Auch wenn der Senat unterstellen würde, dass aus finanziellen Gründen nach gegenwärtiger Sichtweise eine Rückforderung der vorläufig geleisteten Urteilsrente bei Erfolg der Berufung schwierig für den Beklagten ist, muss davon ausgegangen werden, dass dem Gesetzgeber derartige Schwierigkeiten bekannt gewesen waren und er gleichwohl diese Rechtsfolge in Kauf nahm. Hinzu kommt, dass nach der gegenwärtigen Gutachtenslage der Erfolg der Berufung trotz des vom Senat eingeholten Gutachtens des Dr. F. zumindest ungewiss ist. Das Gutachten des Dr. F. weicht in der Einschätzung eines Verschlimmerungsanteils gegenüber dem Hüftvorschaden erheblich nicht nur von der des nach § 109 SGG vom Sozialgericht gehörten Prof. Dr. V., sondern auch von der des Dr. L. ab. Insoweit sieht sich der Senat veranlasst, den Gesundheitszustand und die Beeinträchtigungen in der Zeit vor dem Unfallereignis weiter aufzuklären zu versuchen, so dass entgegen der Einschätzung des Beklagten nicht davon ausgegangen werden kann, dass "ein Rentenanspruch nicht begründbar" ist.
Die Interessen des Klägers an der laufenden Zahlung der Rente als Urteilsrente sind daher derzeit als höherwertig als die des Beklagten einzuschätzen.
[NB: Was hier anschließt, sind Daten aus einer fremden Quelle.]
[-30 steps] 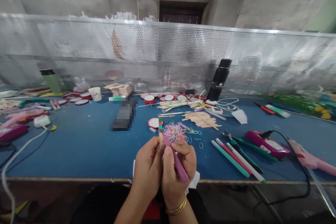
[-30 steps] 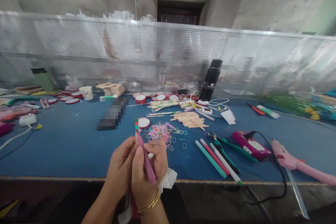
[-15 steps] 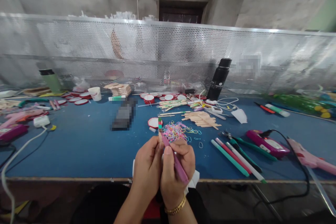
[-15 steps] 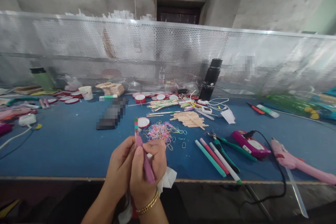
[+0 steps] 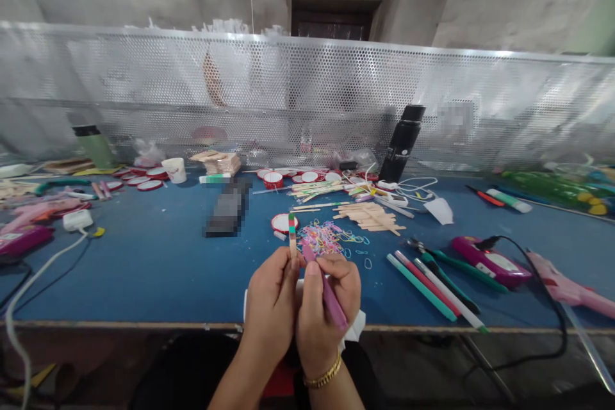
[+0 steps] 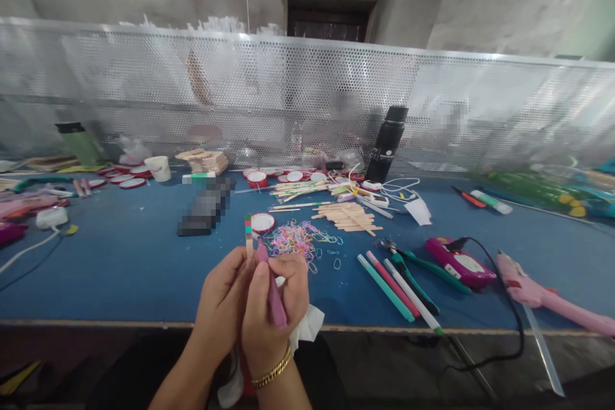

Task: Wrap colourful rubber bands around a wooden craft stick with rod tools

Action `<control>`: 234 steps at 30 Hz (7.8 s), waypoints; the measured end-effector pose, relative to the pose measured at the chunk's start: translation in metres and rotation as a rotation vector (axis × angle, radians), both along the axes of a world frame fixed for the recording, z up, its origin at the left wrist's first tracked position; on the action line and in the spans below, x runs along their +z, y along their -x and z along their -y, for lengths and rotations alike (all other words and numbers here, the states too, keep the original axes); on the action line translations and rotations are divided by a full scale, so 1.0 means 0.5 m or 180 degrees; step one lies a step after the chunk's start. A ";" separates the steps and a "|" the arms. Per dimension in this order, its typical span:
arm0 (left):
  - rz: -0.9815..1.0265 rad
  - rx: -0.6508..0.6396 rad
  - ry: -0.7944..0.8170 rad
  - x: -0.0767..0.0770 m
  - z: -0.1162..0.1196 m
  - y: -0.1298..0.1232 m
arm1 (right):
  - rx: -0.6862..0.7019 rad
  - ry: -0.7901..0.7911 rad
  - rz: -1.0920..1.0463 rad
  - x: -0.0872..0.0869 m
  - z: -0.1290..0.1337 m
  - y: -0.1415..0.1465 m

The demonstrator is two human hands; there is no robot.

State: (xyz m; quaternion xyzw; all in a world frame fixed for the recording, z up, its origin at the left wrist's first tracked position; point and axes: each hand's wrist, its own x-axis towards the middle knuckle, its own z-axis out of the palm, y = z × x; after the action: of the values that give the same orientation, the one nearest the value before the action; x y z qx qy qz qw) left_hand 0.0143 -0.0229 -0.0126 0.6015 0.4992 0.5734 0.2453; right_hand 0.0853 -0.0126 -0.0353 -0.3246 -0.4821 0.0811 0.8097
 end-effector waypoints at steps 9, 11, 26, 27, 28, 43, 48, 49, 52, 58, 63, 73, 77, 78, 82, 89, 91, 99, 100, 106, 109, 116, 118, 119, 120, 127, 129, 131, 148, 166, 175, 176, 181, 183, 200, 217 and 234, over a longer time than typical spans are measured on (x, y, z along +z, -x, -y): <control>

Der Senat kann dabei offen lassen, ob bei Berufungen, die nach § 154 Abs. 2 SGG keine aufschiebende Wirkung haben, die Aussetzung nur in Ausnahmefällen, nämlich wenn das Rechtsmittel offensichtlich Aussicht auf Erfolg hat (BSGE 12, 138), auszusprechen ist.
Dem Antrag auf Aussetzung der Vollstreckung aus dem mit der Berufung angefochtenen Urteil war daher nicht zu entsprechen.
Die Kostenentscheidung beruht auf entsprechender Anwendung des § 193 SGG.
Diese Entscheidung ist unanfechtbar; sie kann aber jederzeit aufgehoben werden (§ 199 Abs. 2 S. 3 SGG).